About this task:
Pictures are not part of the copy. Set down exactly the lines from the one containing "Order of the" through the last line of the material below.

Information shown:
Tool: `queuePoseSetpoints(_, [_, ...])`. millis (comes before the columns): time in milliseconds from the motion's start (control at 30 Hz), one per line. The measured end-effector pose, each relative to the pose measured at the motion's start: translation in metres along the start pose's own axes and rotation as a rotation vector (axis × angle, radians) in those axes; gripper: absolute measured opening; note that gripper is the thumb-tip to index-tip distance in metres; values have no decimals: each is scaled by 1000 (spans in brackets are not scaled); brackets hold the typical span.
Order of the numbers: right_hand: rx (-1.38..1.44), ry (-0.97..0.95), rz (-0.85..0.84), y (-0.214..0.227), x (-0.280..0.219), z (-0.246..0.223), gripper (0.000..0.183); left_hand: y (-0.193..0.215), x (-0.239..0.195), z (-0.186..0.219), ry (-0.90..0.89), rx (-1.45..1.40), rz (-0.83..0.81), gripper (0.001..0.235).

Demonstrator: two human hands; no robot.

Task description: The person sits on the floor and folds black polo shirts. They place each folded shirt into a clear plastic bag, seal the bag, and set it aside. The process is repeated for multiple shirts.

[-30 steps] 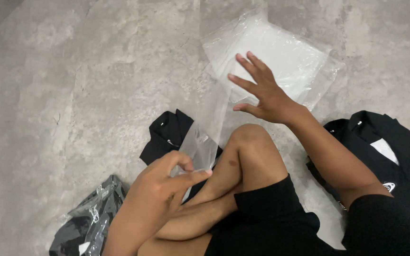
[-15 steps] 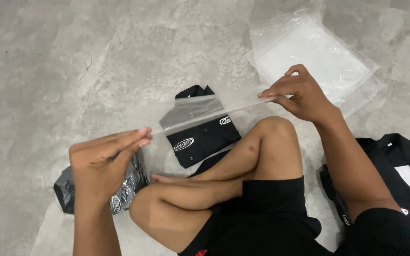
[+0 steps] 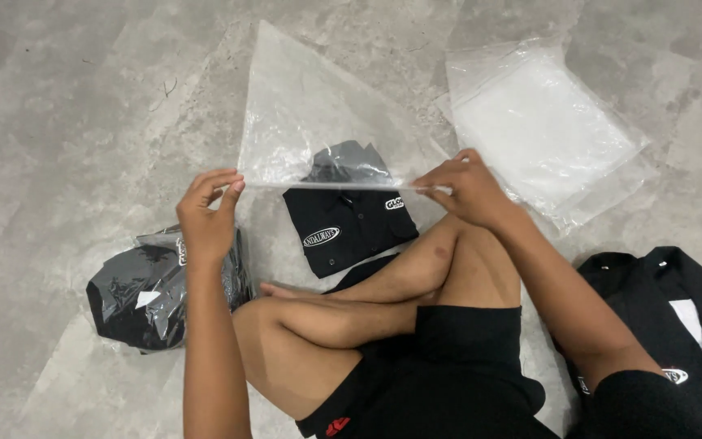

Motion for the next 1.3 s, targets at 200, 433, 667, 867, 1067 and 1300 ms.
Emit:
queuePoseSetpoints(200, [-4,85,-216,-72,-8,-46,12,7,-42,-117,317,-17,145,7])
queuePoseSetpoints(433, [703,-47,-460,-129,14,-95,13,-7,-104,-284,782,-139,454,32])
queuePoseSetpoints(667, [1940,-546,-273,-187,50,-40,18,-64,-107,-233,997,-327,230,68])
queuePoseSetpoints(867, [1774,-1194,-16,-238,18,53,18,-79,-99,-202,1152,-411,-81,83])
queuePoseSetpoints(1067, [1199,-1340,-134,-275,-38,129,14,-126,-120,-273,858,346,-442,95])
queuePoseSetpoints(1300, [1460,-1317,-66,-274,-35,144,65,-147,-112,-199,446,468,-809,76])
Point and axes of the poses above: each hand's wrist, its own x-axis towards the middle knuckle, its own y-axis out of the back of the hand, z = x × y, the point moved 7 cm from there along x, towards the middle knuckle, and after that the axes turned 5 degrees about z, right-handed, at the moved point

Output for this exercise:
Order of the numbers: right_hand: rx (-1.38..1.44), ry (-0.97..0.95), rz (-0.85..0.84), y (-0.214..0.227), x (-0.280..0.219), z (-0.246..0.223), gripper (0.000..0.183); left_hand: y (-0.193..0.215), x (-0.239..0.195), z (-0.186..0.219), ry (-0.90..0.89), rx (-1.45..1.40), rz (-0.83..0.81), gripper (0.001..0.235).

Demonstrator: two human hands; no robot.

Task description: The person sits on the floor and folds black polo shirts. They place each folded shirt into a clear plastic bag, seal the bag, and set it aside. The process is repeated for multiple shirts.

[-30 steps] 
[-15 steps] 
[+0 steps] 

Motion for the next 1.3 s, targets at 200, 433, 667, 867, 1067 and 1300 ms.
Emit:
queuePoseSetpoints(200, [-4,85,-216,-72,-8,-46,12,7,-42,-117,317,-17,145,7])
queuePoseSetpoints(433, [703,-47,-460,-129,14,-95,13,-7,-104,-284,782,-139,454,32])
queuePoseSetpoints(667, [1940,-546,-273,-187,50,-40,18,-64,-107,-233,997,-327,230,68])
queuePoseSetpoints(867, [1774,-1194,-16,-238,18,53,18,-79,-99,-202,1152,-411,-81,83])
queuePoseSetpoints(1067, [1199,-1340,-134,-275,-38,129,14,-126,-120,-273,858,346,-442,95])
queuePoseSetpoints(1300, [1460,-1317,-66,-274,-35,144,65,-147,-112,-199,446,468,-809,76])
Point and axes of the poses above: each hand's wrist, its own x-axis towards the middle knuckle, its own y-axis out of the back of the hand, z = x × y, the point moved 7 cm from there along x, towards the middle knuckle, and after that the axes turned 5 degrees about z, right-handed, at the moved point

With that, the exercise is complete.